Which was how, on this sunny May afternoon I came to be lying on my back on a wooded ridge, staring down into a secluded dell housing a small daub-and-wattle homestead with a roof thatched with twigs and brushwood. A few scrawny hens scratched for food in the courtyard and a black pig dozed in its sty, overcome by the sudden heat. Of human life there was at present no sign and I presumed the goodwife of the house to be indoors, also keeping cool. The homesteader himself could well be with her or, if he had sheep, out somewhere on the neighbouring hills. (Although this was not good sheep country, as even I could tell. But judging by the size of his other animals and the state of the property in general, the owner was not, in any case, much of a husbandman.)

I stared into the interlacing branches overhead where leaves clustered in pendants of lime and jade-green, stirred gently by the faintest of breezes as it went whispering among the trees. A ladybird, emerging from its hideaway, crawled down my arm like a drop of blood oozing from an unseen wound, and a chorus of insects chattered among the grass on which I sprawled. Silence and sunlight were both golden and a bee droned past my ear, searching for clover. I was where I liked to be best on my own, out of the world, where no one could find me.

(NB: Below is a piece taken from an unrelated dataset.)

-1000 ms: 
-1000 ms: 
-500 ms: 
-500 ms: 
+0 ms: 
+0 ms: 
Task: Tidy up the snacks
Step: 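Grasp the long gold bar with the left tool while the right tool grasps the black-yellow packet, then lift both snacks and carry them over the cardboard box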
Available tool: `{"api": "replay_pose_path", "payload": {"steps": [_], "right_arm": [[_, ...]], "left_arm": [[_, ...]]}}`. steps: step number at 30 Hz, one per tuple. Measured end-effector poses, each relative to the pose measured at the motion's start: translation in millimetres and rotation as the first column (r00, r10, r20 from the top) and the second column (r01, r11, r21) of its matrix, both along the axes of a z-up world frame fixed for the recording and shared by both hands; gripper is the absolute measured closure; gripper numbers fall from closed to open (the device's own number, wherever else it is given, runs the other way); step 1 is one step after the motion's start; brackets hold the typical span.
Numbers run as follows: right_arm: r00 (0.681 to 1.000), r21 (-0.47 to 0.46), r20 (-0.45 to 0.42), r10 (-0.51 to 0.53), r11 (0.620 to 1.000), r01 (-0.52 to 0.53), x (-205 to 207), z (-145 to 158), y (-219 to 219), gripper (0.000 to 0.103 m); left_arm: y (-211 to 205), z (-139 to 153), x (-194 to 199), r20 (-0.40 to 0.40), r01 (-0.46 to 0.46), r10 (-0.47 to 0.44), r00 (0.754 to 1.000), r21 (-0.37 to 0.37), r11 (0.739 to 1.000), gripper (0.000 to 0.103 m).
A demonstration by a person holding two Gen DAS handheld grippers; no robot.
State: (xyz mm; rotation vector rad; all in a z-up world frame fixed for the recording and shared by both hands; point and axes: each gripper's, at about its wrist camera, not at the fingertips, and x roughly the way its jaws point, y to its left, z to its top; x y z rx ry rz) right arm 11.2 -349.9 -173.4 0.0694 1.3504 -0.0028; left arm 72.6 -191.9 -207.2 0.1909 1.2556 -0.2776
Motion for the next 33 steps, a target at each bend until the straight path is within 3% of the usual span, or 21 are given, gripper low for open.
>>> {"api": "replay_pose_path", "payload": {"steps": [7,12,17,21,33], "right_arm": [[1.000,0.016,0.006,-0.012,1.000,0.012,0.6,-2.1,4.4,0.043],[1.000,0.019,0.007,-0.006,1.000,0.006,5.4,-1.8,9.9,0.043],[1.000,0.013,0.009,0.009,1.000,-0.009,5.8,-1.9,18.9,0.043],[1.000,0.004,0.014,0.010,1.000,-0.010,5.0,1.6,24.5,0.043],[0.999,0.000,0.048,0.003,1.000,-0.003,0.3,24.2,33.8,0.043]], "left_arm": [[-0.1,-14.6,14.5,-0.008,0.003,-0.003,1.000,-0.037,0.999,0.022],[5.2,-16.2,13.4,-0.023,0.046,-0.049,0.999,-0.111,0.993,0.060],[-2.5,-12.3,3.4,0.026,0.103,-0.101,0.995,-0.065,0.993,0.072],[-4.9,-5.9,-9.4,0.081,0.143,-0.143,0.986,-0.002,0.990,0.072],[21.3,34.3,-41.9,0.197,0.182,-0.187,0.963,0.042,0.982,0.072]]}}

Don’t mistake me. Anyone who has done me the honour of reading these chronicles thus far will know that I am a devoted family man. We-ell. . all right! Devoted may be too strong a word, but I love my wife and children. The trouble is, I love my freedom more. It was why, after I left Glastonbury Abbey and my life as a novice there, I became a pedlar. Not the life my mother had intended for me, nor one really suitable for an educated man (and my education at the abbey had been of the best: it was noted for its learning). But the open road, the happy encounters with fellow travellers, the protracted silences of early summer mornings or winter afternoons, the decisions when to eat and when to sleep that were mine alone, above all, the luxury of enjoying my own company undisturbed, these were the things that bolstered my determination never to renounce the calling I had chosen for myself.

Naturally, there was a reverse side to the coin. After weeks, even months, of tramping the roads in all weathers, there was nothing pleasanter than returning to a warm house, a loving wife, adoring children and a dog who regarded me as the hero of his canine dreams. (And if you believe that about the children and the dog, you’re more credulous than I gave you credit for being.) For a while at least I enjoyed the domesticity, the comfort of a settled life, the petty trivialities of day-to-day existence, the drinking sessions and meetings with friends in my favourite among Bristol’s numerous alehouses, the Green Lattis (alias the New Inn, alias Abingdon’s; it has had many names in its time). But in the end, the desire for solitude, for freedom continued to assert itself, making me increasingly short-tempered and restless until my understanding wife, God bless her, handed me my pack and my cudgel and told me to get out from under her feet, to go and earn some money further afield than the local villages and hamlets around the city. (It’s different nowadays, of course. Old age and the infirmities of the body make you a prisoner more surely than stone walls or iron bars because there’s no reprieve.)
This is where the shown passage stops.